> [Try it]: Every line between the top of the data below and the line with "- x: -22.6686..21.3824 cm", both ends included, must be retyped exactly.

▬▬▬▬▬▬▬▬▬▬

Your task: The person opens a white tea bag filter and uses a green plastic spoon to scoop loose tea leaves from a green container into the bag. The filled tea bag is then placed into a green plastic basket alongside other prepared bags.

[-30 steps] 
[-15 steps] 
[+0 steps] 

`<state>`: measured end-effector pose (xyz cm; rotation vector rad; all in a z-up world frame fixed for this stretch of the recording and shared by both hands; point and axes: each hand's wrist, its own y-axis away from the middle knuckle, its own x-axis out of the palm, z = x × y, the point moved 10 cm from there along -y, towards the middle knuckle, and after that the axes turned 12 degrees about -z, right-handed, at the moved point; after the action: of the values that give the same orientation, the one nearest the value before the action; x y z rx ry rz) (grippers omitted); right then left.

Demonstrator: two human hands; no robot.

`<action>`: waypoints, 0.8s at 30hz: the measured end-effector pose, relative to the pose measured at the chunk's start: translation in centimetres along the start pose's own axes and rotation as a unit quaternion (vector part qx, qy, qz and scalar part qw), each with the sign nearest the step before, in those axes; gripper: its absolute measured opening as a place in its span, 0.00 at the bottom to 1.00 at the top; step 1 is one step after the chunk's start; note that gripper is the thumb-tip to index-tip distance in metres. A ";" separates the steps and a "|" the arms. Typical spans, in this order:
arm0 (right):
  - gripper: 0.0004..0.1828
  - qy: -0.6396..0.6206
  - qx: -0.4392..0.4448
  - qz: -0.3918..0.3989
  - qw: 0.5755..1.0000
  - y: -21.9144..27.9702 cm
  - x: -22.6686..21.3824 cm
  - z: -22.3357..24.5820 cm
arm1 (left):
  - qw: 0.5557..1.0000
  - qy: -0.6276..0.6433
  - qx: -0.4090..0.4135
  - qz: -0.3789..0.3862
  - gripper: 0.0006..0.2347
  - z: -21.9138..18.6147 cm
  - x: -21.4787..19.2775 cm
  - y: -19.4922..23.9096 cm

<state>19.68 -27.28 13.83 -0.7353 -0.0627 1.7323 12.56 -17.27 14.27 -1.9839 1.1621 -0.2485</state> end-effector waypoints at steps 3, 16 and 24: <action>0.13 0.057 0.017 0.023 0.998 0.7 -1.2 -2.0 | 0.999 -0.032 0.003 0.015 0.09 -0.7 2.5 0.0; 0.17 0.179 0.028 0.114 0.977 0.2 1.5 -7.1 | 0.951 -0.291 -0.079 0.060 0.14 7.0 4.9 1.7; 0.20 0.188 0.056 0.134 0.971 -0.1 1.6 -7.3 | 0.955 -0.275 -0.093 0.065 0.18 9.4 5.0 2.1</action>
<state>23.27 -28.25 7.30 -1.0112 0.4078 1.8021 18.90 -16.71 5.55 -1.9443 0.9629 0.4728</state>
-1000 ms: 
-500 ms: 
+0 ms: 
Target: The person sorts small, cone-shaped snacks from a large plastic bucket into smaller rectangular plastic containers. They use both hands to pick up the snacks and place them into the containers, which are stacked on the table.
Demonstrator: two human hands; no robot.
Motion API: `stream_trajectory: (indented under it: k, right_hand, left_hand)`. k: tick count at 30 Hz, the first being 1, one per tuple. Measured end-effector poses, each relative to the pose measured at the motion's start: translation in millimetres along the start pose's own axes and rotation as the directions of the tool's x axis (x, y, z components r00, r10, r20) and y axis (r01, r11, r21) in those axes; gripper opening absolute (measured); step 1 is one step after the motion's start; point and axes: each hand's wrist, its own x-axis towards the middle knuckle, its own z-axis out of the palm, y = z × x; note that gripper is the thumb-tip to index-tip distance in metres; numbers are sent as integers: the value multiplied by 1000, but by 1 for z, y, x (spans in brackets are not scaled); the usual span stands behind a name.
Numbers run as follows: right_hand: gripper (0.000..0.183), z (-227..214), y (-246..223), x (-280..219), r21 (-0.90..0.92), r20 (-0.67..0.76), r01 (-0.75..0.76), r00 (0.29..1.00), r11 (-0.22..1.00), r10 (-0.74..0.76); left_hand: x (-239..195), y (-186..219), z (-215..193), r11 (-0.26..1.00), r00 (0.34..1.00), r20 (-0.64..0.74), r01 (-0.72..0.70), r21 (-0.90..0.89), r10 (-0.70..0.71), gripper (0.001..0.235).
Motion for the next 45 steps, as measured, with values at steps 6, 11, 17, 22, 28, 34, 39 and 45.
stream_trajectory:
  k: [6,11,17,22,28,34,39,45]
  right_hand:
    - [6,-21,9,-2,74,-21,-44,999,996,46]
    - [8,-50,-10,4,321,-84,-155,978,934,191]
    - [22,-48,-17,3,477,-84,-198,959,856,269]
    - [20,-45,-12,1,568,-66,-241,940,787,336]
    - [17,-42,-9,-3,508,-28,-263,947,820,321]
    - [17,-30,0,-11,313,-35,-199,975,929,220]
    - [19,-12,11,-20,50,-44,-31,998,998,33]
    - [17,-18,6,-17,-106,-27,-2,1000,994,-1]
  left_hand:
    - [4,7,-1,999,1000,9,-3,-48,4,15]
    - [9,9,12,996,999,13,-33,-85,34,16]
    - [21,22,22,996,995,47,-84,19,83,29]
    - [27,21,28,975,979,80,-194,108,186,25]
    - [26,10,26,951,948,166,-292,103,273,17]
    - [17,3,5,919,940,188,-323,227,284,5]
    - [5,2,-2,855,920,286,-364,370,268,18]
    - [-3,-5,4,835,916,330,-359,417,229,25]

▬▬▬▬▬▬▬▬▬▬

> [Answer to the exercise]:
Your task: The person opens a white tea bag filter and uses a green plastic spoon to scoop loose tea leaves from a green container into the bag. The filled tea bag is then placed into a green plastic basket alongside other prepared bags.

[-30 steps] 
[-15 steps] 
[+0 steps] 

`<state>`: measured end-effector pose (xyz cm; rotation vector rad; all in a z-up world frame fixed for this stretch of the recording and shared by both hands; point and axes: each hand's wrist, its own y-axis away from the middle knuckle, its own x-axis out of the palm, z = x × y, the point moved 10 cm from there along -y, towards the middle knuckle, and after that the axes turned 12 degrees about -z, right-handed, at the moved point; after the action: of the values that give the same orientation, the one nearest the value before the action; x y z rx ry rz) (grippers omitted); right then left.

Demonstrator: two human hands; no robot.

`<action>`: waypoints, 0.8s at 30hz: the measured end-effector pose, relative to the pose measured at the chunk's start: translation in centimetres along the start pose's own axes and rotation as a unit quaternion (vector part qx, qy, qz and scalar part qw), each with the sign nearest the step before, in those axes; gripper: its absolute measured opening as a place in its span, 0.00 at the bottom to 1.00 at the top; step 1 is one step after the chunk's start; note that gripper is the thumb-tip to index-tip distance in metres. A ";" separates the steps and a "|" the arms. Typical spans, in this order:
arm0 (right):
  - gripper: 0.0004..0.1828
  - qy: -0.6396..0.6206
  - qx: -0.4392..0.4448
  - qz: -0.3918..0.3989
  - qw: 0.5755..1.0000
  - y: -21.9144..27.9702 cm
  - x: -22.6686..21.3824 cm

This output has been written out in full.